## WORK INSTRUCTIONS
Your task is to find every line in the records that holds the string "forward" and copy it.

## LISTED ENTRIES
***
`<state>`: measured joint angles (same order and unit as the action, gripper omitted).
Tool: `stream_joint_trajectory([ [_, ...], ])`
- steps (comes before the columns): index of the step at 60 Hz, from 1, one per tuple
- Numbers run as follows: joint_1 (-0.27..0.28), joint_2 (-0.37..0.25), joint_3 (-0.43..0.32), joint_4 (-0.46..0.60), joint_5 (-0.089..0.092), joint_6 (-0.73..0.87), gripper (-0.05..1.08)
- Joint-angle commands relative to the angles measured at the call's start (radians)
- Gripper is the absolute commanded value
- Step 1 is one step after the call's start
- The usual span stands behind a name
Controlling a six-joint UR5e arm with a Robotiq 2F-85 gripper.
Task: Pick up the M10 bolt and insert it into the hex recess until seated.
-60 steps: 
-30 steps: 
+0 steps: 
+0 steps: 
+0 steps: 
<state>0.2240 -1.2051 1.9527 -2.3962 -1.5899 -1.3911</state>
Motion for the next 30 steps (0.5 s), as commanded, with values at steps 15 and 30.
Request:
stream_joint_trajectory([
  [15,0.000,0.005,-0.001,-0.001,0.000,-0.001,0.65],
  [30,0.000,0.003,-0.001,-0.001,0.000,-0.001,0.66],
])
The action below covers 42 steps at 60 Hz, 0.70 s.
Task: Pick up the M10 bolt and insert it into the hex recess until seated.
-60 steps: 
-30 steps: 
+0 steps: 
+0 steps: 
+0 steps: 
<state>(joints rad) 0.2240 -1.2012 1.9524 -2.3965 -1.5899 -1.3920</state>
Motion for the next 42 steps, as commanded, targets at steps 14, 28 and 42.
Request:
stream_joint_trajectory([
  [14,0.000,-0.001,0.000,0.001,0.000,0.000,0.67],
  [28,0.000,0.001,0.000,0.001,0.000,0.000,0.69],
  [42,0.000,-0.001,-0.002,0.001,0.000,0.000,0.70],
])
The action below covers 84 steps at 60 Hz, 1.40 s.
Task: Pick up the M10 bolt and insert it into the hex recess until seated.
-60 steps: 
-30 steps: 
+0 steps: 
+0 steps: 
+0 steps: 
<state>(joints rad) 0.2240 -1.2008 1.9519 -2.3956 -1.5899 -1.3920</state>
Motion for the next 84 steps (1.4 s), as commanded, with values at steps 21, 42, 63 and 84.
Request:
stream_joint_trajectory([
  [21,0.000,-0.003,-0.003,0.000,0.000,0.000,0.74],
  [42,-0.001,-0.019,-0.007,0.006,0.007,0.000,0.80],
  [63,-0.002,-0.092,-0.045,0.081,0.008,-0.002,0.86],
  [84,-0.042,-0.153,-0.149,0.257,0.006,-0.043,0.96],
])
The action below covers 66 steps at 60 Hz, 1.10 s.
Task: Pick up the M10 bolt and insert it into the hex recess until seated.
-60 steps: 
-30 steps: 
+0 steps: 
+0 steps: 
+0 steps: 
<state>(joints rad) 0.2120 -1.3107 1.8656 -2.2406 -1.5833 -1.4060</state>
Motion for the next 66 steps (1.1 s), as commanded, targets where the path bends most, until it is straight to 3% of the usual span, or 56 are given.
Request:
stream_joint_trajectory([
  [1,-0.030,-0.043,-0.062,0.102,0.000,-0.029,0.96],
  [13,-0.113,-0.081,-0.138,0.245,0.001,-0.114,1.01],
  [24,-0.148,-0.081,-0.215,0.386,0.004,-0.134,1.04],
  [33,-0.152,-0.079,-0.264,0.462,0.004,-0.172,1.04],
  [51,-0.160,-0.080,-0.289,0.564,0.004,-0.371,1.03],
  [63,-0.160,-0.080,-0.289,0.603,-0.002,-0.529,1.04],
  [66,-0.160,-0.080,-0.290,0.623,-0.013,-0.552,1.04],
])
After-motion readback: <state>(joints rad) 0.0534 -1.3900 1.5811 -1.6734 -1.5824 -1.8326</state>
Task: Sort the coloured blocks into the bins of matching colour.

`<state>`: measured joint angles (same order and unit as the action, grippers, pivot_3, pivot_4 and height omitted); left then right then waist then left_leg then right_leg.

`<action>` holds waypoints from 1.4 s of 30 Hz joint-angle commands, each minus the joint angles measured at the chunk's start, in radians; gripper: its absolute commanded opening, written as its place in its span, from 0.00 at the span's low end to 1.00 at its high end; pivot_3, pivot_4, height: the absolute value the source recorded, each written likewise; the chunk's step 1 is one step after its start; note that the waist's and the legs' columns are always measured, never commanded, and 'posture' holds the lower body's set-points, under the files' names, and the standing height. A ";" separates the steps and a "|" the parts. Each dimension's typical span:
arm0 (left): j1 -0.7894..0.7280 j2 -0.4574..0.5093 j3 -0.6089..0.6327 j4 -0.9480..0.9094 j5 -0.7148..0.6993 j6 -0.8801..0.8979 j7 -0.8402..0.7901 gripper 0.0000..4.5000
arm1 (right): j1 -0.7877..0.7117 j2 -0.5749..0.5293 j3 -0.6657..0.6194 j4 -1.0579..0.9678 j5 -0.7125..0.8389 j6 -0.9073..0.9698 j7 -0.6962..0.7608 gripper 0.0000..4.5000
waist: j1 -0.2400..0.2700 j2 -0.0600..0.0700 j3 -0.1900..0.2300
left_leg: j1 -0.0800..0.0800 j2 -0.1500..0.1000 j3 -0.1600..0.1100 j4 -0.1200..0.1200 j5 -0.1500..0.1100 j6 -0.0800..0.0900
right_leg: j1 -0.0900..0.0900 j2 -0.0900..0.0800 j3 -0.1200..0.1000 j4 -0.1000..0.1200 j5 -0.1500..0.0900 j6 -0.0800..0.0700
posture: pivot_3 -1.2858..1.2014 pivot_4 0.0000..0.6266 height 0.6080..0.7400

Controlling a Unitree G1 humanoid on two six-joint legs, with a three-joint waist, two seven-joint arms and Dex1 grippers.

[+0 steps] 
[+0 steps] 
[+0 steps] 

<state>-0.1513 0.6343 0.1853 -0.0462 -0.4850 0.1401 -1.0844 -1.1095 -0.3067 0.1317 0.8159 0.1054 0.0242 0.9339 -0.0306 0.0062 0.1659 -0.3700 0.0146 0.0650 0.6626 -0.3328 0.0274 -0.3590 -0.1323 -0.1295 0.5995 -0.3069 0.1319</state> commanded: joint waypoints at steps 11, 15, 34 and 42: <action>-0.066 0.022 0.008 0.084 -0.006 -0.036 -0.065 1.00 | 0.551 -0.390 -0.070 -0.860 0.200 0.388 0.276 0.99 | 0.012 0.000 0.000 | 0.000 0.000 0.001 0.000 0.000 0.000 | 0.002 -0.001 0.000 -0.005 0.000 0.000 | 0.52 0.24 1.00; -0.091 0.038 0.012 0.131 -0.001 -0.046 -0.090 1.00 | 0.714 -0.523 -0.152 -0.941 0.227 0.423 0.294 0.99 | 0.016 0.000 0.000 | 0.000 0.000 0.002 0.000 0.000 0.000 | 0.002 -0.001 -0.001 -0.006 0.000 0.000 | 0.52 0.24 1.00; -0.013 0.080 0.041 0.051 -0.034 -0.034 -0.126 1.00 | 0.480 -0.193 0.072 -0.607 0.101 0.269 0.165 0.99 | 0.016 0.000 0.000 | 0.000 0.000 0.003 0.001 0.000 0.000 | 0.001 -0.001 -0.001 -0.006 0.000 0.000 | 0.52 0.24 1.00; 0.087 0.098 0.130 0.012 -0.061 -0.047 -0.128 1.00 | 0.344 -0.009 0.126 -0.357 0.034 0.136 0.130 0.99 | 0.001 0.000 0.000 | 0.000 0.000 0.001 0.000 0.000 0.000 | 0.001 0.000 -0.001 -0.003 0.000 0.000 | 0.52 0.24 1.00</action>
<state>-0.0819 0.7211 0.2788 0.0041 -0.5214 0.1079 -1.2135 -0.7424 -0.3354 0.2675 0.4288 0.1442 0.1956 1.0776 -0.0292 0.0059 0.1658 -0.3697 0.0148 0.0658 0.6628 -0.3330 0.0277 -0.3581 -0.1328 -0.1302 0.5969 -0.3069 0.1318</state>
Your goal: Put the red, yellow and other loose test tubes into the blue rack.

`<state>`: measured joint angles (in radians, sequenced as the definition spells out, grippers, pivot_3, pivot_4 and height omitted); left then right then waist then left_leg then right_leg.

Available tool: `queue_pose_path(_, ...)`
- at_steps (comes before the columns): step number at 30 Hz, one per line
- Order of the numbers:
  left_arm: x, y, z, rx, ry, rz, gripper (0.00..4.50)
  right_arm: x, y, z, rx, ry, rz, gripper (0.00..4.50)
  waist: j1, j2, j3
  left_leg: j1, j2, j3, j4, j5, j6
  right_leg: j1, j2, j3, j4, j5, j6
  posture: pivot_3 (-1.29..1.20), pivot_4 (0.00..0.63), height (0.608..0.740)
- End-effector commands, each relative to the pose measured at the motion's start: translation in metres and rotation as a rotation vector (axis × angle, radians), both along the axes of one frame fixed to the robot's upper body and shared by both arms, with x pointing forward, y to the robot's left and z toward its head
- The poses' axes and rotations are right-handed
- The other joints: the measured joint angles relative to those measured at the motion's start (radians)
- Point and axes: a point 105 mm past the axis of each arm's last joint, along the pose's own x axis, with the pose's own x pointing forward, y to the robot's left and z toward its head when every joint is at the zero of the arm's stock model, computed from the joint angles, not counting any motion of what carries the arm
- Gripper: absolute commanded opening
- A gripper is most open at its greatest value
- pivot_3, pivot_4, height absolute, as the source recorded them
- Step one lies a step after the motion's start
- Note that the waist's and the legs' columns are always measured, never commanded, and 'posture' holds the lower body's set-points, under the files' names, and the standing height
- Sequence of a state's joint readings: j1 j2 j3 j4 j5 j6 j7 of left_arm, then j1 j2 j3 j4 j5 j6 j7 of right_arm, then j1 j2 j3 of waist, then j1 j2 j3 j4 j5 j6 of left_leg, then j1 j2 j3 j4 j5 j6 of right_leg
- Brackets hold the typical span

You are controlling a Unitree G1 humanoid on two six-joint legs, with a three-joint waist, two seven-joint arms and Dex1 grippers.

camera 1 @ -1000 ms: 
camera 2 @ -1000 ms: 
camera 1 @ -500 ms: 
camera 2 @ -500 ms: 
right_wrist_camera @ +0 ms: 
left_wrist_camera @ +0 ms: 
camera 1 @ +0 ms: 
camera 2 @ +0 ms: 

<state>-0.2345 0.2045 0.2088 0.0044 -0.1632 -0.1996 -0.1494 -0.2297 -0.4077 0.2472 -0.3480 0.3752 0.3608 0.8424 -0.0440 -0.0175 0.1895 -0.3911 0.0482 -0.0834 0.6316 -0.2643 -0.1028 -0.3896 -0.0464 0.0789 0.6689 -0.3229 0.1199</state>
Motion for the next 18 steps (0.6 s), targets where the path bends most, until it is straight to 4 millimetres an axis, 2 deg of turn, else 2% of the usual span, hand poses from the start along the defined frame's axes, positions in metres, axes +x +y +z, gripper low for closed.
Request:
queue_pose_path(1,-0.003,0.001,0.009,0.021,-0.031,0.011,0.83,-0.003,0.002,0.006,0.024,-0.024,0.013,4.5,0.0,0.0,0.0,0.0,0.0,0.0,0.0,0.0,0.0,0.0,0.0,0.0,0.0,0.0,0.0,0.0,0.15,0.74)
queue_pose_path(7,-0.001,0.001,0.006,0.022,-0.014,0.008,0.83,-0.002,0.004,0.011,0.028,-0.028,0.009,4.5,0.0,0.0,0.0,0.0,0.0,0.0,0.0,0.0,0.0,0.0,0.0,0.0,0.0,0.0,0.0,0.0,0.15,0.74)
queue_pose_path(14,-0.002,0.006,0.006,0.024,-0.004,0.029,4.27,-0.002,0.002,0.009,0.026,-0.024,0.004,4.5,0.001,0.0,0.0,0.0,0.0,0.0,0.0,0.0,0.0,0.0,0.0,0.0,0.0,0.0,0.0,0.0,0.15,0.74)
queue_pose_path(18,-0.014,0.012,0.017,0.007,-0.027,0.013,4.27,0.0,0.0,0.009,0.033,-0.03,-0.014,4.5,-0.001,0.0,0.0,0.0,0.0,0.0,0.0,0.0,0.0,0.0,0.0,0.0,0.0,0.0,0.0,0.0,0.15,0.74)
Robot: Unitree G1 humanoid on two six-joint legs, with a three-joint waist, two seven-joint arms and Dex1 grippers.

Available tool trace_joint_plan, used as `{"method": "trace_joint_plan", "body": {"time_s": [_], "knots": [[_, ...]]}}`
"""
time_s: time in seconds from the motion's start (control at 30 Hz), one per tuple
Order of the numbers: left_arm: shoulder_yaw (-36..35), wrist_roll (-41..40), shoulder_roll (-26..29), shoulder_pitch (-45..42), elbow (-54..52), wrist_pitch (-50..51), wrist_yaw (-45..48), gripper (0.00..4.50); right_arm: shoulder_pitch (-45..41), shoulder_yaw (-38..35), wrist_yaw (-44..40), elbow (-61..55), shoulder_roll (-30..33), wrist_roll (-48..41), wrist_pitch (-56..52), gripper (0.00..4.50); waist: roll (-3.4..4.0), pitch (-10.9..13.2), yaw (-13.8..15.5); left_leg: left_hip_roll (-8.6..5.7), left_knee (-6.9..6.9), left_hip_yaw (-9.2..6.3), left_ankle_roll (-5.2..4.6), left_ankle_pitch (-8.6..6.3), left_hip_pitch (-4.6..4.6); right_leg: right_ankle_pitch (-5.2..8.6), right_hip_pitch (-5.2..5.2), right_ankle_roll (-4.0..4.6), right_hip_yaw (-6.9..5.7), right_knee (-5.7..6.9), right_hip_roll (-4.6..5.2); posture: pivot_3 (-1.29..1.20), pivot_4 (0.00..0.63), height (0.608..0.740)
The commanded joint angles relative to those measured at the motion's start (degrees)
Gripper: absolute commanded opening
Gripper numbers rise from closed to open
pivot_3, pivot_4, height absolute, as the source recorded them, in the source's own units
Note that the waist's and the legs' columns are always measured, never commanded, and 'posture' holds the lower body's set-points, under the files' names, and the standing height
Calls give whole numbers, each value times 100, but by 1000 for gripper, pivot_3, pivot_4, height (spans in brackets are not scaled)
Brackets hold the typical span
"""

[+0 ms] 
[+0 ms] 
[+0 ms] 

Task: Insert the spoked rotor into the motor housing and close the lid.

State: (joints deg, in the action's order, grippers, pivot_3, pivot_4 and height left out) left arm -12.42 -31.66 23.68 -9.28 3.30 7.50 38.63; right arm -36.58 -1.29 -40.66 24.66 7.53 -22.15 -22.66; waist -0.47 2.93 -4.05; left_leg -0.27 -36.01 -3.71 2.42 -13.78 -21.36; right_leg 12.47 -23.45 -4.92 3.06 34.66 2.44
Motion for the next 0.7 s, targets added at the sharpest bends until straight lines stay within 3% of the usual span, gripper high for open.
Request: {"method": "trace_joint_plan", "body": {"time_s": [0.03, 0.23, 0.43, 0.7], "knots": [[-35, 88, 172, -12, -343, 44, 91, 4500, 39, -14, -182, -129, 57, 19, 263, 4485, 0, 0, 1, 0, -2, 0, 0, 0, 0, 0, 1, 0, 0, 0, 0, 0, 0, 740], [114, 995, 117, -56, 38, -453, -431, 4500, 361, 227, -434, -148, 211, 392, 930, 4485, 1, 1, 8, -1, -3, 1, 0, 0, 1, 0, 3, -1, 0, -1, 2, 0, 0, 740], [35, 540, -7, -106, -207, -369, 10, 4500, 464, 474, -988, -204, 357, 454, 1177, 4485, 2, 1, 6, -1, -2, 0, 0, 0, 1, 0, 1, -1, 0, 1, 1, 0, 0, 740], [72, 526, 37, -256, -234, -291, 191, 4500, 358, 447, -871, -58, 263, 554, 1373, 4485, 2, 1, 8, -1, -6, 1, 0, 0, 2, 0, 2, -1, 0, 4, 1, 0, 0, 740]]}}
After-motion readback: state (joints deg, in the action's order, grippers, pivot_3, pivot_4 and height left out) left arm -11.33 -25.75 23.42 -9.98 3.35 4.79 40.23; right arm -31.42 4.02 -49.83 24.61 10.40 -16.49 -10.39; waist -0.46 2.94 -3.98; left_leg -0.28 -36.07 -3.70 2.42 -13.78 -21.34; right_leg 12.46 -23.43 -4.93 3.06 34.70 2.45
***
## ANSWER AREA
- End-effector commands, each relative to the pose measured at the motion's start: translation in metres and rotation as a rotation vector (axis × angle, radians), both along the axes of one frame fixed to the robot's upper body and shared by both arms, with x pointing forward, y to the robot's left and z toward its head
- Point and axes: a point 105 mm past the axis of each arm's last joint, along the pose's own x axis, with the pose's own x pointing forward, y to the robot's left and z toward its head when every joint is at the zero of the arm's stock model, computed from the joint angles, not counting any motion of what carries the arm

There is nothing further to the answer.